Riders of the Pony Express

Riders of the Pony Express, Ralph Moody (1958, republished 2004 University of Nebraska Press)

Riders of the Pony ExpressThis is a short book, and one I was disinclined to like after reading the first chapter. But in the end it was fun read, though it seemed directed more at a middle-grade reader.

The first chapter states flatly that Russell, Majors & Wadell started the Pony Express out of a feeling of obligation to save the Union by keeping California closer to the northern states. That meant an express mail service over the central route. Moody also characterizes Russell, the man who more or less forced the Pony Express on his two partners, “knew the western country thoroughly.”

In the book he wrote ten years later, Stagecoach West, Moody characterizes Russell as “an incorrigible wheeler dealer” and “an extremely dangerous business associate”(p. 169)  and that rather than patriotism, “It seems more likely that [Russsell] ha set his ambition doggedly upon securing a million-dollar mail contract, and that, as in all his other promotions, he was determined to attain his goal by any means available, regardless of how injurious his action might be to his associates and creditors.” (pg. 190). As for knowing the western country, Moody, quoting another source, writes, “An aristocrat by nature . . . [h]e never wore wore buckskin or homespun, his clothes were always carefully tailored, he never ‘roughed it,’ never hunted or fished, never drove an ox team, avoided sweat, hardship, and toil with his hands.” (p. 140). In “Death of a Gunfighter,” Dan Rottenberg states, “Although this pint-sized promoter was widely hailed as the ‘Napoleon of the West,’ Russell was actually born in Vermont, rarely ventured farther west than Leavenworth, and functioned most comfortably among Washington politicians and New York bankers.” (p.66).

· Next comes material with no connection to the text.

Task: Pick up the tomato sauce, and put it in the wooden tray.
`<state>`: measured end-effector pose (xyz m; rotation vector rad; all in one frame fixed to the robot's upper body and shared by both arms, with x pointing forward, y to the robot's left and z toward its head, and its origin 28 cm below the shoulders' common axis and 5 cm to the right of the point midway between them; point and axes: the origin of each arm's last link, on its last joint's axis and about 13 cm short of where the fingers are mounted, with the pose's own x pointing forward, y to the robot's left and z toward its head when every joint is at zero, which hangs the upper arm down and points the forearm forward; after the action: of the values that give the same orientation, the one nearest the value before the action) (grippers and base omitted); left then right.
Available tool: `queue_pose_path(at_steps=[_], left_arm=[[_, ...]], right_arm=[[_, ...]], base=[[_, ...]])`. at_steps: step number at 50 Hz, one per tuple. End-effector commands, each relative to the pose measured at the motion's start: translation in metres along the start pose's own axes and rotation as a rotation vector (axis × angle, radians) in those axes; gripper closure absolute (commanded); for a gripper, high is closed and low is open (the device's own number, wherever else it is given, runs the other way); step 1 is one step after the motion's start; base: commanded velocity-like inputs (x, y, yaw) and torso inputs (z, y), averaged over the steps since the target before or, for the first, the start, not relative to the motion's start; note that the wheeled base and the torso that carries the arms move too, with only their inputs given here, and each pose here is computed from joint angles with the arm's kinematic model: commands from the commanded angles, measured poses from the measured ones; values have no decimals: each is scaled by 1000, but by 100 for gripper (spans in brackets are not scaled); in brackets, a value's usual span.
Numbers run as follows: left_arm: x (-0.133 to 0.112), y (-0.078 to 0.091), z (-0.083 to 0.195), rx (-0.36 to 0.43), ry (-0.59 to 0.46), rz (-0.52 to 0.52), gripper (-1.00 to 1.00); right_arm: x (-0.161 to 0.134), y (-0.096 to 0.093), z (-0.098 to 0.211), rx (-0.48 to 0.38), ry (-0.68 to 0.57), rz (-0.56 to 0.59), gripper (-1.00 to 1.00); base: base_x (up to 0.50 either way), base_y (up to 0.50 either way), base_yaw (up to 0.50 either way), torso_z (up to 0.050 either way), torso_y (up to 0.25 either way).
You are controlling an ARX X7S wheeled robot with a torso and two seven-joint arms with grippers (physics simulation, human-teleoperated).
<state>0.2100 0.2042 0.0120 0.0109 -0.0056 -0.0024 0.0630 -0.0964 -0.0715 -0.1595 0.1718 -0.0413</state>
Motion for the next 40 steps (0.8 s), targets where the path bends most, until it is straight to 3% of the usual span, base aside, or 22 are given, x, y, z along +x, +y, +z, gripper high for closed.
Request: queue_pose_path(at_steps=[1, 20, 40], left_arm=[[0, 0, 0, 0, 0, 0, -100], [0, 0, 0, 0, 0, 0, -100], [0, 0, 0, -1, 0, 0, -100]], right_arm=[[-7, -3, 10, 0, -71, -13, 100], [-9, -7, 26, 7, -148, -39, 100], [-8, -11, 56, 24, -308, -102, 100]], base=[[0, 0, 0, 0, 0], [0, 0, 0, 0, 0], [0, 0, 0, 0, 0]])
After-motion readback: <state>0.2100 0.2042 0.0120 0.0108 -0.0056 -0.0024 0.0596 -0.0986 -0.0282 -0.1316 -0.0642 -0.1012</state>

All of which led me to read the rest of the book skeptically. In the end, it wasn’t really necessary. The book is largely a fictionalized story of the “race” between the eastbound and westbound riders on the first run of the Pony Express, with the finish line at the Bear River, east of Salt Lake City. With that as its structure, the book really takes on the form of a boys’ adventure tale (and reads something like the dime novels blamed for spreading much of the disinformation about the Pony Express) with freezing blizzards, blinding gales, Indian ambushes, stout-hearted young pony riders who apparently are the only people of the time who knew the trails as well as the Native Americans they were trying to outsmart. Moody was a horseman, and as such, includes a lot of detail about some of the individual horses bought for the Pony Express (Mustangs in the west, Kentucky Thorobreds on the eastern portion) and how the riders interacted with them.

So, if you can get past the jingoism (“One of America’s greatest strengths is her ability to produce men capable of meeting every national emergency.”), spurts of purple prose (“Sylph responded like the Thoroughbred she was. Pouring out the last reserve of her strength, she quickened her pace until the sound of he hoofs rolled across the prairie like vibrant music.”), it’s a fun little book.